● Exercise input:

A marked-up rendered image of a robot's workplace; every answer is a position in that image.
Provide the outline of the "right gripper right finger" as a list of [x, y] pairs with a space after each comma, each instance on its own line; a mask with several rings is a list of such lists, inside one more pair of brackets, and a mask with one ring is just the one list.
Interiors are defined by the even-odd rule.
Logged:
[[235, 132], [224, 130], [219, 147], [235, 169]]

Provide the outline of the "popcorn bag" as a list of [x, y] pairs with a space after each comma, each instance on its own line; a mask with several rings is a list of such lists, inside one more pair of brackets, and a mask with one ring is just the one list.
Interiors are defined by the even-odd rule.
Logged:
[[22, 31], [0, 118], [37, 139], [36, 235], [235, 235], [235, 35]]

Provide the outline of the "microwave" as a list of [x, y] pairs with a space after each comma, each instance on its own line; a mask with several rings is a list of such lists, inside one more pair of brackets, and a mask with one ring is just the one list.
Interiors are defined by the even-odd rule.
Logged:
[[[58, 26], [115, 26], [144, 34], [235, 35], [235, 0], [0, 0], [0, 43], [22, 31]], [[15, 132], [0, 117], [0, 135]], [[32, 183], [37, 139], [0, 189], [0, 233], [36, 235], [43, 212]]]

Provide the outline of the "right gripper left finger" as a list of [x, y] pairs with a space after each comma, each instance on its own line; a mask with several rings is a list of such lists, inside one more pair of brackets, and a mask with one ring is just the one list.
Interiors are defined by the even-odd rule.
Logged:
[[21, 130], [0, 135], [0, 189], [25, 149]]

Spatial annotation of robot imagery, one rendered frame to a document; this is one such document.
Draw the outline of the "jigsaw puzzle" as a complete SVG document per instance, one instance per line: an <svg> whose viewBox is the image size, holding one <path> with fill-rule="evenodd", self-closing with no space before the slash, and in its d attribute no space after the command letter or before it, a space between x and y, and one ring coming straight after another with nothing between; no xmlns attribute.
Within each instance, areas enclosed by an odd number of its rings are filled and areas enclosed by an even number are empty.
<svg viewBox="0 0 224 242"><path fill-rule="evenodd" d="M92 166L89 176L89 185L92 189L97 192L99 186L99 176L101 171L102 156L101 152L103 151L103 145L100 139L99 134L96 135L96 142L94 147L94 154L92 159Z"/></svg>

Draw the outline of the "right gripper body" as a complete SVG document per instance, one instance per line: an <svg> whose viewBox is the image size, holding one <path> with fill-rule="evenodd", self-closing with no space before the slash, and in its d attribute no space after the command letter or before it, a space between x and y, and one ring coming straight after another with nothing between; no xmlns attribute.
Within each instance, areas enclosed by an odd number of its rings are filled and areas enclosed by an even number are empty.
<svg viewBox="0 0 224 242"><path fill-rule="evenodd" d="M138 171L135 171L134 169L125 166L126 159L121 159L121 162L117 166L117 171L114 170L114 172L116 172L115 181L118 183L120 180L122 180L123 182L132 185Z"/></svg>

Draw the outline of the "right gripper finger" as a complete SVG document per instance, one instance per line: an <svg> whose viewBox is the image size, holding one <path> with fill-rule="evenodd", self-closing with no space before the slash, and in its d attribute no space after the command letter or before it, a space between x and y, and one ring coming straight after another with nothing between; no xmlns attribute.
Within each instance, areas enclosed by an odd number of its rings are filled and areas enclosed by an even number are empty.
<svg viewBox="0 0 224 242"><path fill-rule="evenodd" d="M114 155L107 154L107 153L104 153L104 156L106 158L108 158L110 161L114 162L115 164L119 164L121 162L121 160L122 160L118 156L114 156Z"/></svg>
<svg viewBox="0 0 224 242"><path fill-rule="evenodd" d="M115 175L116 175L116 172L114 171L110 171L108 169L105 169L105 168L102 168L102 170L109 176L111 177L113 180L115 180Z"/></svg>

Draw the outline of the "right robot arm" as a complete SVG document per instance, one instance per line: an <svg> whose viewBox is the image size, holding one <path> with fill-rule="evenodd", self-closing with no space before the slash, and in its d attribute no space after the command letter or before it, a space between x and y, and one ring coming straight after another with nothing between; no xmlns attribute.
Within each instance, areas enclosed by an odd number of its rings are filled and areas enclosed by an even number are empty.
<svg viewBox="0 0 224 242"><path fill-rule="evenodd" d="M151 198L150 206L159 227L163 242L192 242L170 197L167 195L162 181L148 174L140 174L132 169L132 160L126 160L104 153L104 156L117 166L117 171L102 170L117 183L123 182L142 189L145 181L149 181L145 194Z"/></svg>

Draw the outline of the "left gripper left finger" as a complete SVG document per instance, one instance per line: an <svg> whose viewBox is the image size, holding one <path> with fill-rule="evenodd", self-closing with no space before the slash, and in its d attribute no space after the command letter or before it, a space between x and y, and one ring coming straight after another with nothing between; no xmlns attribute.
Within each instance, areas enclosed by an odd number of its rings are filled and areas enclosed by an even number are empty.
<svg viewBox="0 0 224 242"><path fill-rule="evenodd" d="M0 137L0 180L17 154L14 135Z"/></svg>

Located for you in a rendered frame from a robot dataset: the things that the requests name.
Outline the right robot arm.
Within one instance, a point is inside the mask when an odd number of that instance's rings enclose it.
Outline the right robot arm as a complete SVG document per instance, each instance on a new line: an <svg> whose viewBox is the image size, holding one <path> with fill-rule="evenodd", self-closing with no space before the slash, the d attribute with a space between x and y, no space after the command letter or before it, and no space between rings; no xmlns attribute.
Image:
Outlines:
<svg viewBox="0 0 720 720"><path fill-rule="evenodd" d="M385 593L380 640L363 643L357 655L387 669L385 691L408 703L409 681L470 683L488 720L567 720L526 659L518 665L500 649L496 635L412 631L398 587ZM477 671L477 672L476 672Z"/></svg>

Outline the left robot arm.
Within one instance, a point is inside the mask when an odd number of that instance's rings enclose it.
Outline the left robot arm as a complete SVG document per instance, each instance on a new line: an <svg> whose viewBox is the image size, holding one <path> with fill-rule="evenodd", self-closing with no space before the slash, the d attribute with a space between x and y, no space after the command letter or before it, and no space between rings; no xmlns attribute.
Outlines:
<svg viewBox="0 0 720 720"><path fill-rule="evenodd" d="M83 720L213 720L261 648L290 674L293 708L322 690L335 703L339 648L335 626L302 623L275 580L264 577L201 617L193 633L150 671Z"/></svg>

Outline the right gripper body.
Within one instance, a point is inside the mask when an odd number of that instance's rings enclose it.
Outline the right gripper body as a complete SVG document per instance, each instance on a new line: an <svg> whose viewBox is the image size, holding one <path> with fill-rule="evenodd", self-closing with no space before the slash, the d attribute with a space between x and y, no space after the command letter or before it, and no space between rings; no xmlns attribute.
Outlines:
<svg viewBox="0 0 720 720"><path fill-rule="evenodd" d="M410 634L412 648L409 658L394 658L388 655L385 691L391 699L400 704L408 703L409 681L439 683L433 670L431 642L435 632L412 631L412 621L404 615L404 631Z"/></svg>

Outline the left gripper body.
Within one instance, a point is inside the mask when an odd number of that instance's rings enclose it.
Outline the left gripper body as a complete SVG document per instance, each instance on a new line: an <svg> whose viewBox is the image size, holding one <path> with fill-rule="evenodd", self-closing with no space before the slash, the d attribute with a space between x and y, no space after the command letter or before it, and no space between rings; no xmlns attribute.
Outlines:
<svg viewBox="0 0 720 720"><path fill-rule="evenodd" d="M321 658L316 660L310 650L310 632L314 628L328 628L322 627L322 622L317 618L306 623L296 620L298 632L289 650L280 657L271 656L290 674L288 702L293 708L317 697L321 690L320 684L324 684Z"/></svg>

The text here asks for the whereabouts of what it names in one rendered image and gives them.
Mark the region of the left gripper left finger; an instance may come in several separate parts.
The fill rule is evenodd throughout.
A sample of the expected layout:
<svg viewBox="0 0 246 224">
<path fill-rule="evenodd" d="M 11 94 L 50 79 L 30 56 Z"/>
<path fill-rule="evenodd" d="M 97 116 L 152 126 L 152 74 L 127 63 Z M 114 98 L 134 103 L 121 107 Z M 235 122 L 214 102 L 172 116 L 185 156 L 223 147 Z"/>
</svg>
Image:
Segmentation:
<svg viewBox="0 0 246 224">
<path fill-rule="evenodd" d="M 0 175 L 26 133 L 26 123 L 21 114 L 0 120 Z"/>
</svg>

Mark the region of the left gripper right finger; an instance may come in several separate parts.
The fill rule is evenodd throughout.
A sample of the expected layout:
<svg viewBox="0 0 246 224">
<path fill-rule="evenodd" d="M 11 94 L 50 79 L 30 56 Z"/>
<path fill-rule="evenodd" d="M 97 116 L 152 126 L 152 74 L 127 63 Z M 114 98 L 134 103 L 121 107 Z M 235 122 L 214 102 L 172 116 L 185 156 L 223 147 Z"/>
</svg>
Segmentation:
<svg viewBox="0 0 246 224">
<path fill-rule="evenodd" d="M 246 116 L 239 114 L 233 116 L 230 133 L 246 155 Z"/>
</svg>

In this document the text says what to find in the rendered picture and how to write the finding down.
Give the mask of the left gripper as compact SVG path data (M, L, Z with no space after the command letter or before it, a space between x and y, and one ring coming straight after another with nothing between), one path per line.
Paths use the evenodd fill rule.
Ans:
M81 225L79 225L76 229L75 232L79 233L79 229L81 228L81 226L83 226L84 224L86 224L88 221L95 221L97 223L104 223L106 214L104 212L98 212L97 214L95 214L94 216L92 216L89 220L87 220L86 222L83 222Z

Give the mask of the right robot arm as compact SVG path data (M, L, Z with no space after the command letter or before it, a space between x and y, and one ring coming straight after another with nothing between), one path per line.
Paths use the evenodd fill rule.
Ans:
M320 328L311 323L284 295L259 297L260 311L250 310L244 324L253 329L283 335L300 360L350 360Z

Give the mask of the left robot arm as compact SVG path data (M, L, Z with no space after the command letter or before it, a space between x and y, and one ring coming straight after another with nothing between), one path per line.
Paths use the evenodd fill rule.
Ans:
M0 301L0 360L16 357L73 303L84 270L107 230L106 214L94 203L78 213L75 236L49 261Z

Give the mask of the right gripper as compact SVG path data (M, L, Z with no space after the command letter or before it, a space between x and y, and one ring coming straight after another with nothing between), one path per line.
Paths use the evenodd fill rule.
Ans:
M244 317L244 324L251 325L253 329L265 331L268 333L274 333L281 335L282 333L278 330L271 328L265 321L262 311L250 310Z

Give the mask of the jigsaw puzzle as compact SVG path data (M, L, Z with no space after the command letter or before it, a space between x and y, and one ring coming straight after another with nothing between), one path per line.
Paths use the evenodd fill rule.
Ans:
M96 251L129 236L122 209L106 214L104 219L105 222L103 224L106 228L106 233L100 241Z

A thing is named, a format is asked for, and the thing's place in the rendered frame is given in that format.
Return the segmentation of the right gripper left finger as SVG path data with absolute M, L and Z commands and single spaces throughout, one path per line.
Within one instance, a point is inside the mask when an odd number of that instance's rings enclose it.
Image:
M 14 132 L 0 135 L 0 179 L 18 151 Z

● Exercise directions: A single figure is required: how many lines above contain the word "come".

● Answer section: 2